→ **Description of the task**:
With the records below as your source, retype each line exactly from the top down to the line that contains "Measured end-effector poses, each", and include that line.

*** Opening Data for the task ***

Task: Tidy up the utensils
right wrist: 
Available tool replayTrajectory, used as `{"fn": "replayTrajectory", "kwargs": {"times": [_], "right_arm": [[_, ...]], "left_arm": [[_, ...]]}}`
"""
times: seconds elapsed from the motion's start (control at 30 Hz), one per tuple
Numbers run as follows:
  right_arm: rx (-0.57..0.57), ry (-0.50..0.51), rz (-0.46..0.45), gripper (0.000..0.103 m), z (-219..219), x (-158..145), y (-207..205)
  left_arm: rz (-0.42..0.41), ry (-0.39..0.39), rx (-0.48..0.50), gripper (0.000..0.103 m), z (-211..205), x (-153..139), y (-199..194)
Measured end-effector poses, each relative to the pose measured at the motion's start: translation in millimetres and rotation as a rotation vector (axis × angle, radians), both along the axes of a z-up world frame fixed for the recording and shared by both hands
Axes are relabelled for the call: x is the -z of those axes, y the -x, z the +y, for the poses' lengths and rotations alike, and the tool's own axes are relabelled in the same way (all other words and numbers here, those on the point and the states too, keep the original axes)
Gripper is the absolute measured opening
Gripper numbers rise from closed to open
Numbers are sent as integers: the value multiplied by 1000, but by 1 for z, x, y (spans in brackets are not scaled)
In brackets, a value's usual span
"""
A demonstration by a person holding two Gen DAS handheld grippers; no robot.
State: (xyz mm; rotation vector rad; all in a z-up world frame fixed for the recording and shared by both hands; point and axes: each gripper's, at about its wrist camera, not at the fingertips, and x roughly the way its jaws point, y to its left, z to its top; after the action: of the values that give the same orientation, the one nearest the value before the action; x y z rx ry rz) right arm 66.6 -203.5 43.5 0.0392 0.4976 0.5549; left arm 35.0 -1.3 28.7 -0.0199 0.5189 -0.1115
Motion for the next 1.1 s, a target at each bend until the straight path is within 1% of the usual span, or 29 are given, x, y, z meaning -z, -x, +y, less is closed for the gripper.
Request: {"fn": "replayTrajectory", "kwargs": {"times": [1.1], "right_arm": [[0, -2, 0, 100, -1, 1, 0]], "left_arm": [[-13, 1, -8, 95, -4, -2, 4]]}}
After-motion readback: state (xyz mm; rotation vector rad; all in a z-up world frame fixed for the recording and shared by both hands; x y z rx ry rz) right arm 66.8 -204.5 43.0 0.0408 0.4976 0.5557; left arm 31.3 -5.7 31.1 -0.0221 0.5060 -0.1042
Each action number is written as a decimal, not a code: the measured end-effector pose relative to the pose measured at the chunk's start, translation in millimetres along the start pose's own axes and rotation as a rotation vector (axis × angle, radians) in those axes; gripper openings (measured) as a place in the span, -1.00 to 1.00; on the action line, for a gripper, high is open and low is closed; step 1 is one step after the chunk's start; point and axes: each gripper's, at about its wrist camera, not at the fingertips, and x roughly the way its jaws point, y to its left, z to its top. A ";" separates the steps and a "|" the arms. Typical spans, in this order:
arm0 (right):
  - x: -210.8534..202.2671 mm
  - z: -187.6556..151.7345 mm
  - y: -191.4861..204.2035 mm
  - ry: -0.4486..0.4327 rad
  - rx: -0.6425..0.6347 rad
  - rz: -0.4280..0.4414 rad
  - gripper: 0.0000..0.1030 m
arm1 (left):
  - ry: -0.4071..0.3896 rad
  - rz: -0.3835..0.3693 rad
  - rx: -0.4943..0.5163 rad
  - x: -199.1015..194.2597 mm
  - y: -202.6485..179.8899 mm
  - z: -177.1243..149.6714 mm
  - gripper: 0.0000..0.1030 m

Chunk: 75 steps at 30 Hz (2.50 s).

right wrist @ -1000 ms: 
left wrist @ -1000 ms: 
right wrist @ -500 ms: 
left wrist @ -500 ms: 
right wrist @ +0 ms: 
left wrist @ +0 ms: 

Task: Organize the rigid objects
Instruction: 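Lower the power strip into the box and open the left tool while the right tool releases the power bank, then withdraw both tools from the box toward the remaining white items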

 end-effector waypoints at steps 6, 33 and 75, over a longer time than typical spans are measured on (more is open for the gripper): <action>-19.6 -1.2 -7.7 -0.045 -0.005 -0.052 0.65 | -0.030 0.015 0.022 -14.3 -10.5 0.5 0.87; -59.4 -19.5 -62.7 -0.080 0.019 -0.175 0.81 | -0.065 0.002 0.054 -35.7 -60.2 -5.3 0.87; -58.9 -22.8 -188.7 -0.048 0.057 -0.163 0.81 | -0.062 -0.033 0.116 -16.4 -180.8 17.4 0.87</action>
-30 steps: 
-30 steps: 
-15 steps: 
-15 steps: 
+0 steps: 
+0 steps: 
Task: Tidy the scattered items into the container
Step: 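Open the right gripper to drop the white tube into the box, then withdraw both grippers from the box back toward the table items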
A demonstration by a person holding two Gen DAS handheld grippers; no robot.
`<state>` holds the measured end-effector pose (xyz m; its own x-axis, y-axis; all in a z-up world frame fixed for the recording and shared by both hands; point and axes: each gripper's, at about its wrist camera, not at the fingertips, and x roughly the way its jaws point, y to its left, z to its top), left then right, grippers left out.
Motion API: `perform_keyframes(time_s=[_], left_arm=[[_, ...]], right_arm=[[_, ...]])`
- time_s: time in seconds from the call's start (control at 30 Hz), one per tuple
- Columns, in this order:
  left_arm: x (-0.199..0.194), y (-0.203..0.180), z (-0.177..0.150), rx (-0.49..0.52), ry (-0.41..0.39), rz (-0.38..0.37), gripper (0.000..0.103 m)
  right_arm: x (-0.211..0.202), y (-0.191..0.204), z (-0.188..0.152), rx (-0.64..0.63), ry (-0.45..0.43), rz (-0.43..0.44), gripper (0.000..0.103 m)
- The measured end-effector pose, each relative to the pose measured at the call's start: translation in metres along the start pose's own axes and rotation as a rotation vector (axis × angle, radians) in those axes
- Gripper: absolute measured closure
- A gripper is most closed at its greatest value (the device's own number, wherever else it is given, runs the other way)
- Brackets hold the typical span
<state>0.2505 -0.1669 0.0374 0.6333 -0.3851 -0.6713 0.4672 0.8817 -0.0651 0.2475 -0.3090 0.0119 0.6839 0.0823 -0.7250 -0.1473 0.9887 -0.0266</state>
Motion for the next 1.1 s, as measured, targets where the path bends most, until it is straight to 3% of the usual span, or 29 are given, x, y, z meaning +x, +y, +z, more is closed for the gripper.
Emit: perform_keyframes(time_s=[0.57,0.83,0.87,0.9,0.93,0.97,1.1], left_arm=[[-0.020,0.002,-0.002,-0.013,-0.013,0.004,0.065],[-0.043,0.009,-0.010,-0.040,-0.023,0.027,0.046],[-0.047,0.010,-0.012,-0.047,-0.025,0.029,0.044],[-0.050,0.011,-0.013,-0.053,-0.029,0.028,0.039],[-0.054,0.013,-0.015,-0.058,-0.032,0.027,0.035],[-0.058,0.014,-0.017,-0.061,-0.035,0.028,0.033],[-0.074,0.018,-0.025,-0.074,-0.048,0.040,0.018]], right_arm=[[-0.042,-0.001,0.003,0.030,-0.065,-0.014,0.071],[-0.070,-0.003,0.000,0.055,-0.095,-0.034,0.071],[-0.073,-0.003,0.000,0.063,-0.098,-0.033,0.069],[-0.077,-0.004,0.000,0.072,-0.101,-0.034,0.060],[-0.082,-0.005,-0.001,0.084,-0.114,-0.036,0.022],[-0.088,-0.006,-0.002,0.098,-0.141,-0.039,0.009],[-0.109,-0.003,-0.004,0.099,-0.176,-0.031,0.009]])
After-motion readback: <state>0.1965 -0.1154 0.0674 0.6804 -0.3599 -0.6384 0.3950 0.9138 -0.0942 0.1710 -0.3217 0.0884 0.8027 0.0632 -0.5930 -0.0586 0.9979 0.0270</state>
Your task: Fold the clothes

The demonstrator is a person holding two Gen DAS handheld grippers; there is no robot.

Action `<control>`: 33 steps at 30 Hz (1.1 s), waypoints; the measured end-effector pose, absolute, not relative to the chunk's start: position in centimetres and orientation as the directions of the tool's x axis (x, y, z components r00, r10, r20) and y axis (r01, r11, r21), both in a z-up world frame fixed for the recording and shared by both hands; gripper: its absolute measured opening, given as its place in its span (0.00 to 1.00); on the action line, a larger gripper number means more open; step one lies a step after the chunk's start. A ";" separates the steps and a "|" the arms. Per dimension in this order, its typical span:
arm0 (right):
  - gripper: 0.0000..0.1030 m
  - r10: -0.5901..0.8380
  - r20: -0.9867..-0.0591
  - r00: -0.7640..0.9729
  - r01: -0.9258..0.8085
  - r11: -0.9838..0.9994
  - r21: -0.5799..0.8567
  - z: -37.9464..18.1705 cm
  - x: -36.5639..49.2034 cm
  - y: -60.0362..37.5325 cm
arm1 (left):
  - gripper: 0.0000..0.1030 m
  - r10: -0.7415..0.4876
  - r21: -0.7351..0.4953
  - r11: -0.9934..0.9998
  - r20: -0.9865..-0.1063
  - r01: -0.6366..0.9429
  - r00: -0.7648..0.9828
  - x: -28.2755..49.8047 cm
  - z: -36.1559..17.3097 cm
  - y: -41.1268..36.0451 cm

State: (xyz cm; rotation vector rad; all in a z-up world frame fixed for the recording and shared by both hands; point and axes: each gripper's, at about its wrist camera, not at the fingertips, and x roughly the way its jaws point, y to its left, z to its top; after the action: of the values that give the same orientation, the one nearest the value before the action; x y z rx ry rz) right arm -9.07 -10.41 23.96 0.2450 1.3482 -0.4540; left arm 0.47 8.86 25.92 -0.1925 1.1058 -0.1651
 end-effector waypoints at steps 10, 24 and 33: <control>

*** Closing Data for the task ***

→ **Answer to the problem**:
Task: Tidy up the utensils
right wrist: 
Available tool replayTrajectory, used as `{"fn": "replayTrajectory", "kwargs": {"times": [_], "right_arm": [[_, ...]], "left_arm": [[_, ...]]}}`
"""
times: seconds elapsed from the motion's start (control at 30 Hz), one per tuple
Numbers run as follows:
  right_arm: rx (-0.57..0.57), ry (-0.50..0.51), rz (-0.46..0.45), gripper (0.000..0.103 m), z (-219..219), x (-158..145), y (-207..205)
  left_arm: rz (-0.42..0.41), ry (-0.39..0.39), rx (-0.48..0.50), gripper (0.000..0.103 m), z (-211..205), x (-153..139), y (-199..194)
Measured end-effector poses, each relative to the pose measured at the motion's start: translation in millimetres and rotation as a rotation vector (axis × angle, radians), both along the axes of a z-up world frame fixed for the recording and shared by both hands

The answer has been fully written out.